I participated in the “Stand UP: Global Access to Education” leadership lab, and in addition to being engaged in a vibrant and dynamic workshop with Malala Fund representatives on social media and advocacy, teens in the lab had the privilege of viewing “He Named Me Malala,” a 2015 documentary about Malala Yousafzai’s life in Pakistan and her journey into activism. What struck me as special about the documentary was its inclusion of raw, sweet, familial moments of Malala’s life with her family in England.
I particularly remember one moment where she was discussing her relationship with her family. Her younger brothers described her as “naughty,” and they regarded each other sarcastically, with an affectionate sense of humor. She talked about play-fighting with her brothers, and her brothers complained about how long it took for Malala to do her homework. In these moments, Malala came alive, not as the hyper-empowered voice of women and girls that she is often idealized as, but as the 18-year old girl she is, with her flaws and her strengths and her warm smile. She was illuminated with relatable characteristics; as a teenage girl with a constantly joking little brother, I found familiarity in her family act.
Malala’s life, as shown in her documentary, is full of contrasts. It is full of contradictions. One minute she is presenting in full eloquence before the United Nations; the next she is showing an interviewer pictures of cricket and tennis players on whom she has a crush. One day she is meeting with Barack Obama to talk through the implications of drone strikes; the next she is giggling in class, navigating the complexities of high-school friendships. A favorite detail of mine was when Malala went through her test papers and showed the videographer tests with Cs and Ds plastered across the top. Even Malala Yousafzai, girls’ education advocate extraordinaire, messes up in school sometimes. Just like me. Just like every one of us.

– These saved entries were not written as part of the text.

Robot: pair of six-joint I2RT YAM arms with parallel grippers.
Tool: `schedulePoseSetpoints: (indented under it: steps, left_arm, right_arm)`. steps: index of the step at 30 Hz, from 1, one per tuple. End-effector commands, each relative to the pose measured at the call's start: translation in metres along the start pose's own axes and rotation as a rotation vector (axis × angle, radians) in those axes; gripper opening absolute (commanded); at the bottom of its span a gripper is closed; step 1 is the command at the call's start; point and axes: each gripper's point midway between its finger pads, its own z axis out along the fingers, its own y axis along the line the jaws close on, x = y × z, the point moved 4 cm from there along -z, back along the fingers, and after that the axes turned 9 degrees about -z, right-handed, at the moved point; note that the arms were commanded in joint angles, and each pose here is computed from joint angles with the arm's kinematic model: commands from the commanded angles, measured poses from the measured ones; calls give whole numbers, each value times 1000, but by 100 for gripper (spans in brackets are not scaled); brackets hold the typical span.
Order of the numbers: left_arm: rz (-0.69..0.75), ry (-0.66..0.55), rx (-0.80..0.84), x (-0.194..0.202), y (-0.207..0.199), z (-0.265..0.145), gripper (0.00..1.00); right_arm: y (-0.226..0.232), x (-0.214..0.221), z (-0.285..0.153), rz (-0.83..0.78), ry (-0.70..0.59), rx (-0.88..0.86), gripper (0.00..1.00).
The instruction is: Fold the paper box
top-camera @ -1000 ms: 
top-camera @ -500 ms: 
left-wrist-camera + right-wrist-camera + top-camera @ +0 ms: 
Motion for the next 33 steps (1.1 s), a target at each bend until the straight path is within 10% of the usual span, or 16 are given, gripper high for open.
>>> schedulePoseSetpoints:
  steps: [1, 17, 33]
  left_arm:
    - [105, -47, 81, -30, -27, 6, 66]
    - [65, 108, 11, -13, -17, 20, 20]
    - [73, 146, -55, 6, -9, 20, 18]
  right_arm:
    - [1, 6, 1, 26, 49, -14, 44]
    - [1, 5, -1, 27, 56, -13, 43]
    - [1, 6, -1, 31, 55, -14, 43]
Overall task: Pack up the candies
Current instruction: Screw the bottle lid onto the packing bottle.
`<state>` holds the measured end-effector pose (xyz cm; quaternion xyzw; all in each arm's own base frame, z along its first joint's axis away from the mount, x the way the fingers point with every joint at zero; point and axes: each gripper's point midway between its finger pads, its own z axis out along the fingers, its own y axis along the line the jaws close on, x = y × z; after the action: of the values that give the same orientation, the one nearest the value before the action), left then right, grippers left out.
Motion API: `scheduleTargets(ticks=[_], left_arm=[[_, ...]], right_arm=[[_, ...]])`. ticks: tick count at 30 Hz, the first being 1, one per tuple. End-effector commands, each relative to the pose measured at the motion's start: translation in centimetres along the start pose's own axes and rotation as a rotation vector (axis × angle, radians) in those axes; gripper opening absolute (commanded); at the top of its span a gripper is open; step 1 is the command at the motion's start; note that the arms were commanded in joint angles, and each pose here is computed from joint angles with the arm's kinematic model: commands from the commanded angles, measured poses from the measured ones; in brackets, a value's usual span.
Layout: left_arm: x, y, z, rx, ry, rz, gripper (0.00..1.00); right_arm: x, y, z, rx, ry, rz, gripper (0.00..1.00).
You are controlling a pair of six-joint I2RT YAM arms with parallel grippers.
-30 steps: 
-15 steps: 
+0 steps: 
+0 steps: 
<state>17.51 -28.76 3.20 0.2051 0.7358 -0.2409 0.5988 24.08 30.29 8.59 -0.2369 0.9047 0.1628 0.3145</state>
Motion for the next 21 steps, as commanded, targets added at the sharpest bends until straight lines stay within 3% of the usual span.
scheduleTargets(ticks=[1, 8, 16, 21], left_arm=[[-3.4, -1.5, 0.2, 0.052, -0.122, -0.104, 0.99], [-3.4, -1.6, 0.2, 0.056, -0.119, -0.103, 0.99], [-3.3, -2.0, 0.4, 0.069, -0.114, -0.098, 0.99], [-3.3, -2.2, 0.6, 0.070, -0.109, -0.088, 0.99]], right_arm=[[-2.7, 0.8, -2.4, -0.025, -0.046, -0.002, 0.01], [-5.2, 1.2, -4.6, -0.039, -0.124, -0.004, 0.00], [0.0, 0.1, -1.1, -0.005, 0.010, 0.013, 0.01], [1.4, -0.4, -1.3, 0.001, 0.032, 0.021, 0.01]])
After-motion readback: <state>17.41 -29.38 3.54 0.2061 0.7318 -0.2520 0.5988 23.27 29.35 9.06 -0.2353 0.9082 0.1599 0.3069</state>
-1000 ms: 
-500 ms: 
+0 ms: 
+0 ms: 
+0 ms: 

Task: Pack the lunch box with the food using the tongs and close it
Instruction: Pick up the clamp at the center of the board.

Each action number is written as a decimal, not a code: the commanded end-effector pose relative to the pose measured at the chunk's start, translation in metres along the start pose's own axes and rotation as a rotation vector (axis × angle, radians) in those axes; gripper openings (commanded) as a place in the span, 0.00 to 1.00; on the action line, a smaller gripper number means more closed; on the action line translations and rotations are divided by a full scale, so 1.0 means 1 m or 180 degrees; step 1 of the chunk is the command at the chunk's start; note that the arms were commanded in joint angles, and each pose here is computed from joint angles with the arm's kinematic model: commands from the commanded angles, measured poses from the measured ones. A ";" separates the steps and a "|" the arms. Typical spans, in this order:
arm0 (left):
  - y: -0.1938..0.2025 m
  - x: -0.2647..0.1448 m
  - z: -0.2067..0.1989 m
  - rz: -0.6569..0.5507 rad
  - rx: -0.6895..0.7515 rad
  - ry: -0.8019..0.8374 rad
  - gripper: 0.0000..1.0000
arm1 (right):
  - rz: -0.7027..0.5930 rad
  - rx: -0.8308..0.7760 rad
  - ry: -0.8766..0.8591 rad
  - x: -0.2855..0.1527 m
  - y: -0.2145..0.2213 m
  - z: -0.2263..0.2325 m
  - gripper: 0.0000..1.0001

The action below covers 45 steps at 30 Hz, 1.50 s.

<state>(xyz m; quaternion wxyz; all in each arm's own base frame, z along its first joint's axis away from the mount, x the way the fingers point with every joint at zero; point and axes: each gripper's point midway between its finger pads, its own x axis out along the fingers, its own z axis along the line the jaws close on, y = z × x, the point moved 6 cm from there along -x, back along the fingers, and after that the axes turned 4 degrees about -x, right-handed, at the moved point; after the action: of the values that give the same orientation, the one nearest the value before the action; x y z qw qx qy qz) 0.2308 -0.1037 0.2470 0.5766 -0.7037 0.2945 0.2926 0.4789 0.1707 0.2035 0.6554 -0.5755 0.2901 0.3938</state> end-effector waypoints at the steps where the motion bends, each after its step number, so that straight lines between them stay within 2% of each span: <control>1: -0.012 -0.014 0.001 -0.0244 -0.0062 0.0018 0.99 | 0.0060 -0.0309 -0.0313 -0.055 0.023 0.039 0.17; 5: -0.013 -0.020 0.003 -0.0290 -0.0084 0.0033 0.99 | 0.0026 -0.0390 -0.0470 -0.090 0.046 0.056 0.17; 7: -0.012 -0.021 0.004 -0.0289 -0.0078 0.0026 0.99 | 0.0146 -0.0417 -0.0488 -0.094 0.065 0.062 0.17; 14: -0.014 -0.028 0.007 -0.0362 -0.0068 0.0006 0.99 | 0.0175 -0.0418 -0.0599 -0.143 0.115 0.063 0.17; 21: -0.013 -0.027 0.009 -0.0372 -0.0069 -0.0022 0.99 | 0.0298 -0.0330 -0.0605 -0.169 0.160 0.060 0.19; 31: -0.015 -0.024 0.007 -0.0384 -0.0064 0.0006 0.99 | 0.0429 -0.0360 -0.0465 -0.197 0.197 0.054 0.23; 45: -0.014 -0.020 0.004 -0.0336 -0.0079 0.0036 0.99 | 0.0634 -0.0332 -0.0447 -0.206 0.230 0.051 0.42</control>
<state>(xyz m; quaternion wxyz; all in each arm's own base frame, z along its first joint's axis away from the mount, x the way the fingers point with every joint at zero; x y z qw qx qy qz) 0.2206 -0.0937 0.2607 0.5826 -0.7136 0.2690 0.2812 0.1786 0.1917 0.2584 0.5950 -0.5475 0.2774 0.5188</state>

But what message can we derive from this? What purpose is there in knowing that Malala Yousafzai falls for boys and gets bad grades sometimes? I believe that when thinking of celebrities and major policymakers, we often alienate ourselves from them. We respect their work while see it as unattainable for ourselves, even though they too are flawed and insecure. When we see someone like Malala admitting to these traits and showcasing them juxtaposed with her success, is sparks something empowering. It lets us know that despite our failures, we have the potential to reach incredible heights. It lets us know that we, her fellow teens, can not just overcome, but also embrace our perceived shortcomings to achieve something significant.
For above all, above her speaking engagements, above her appearances, Malala is but a person with a passion. Just like me. Just like every one of us.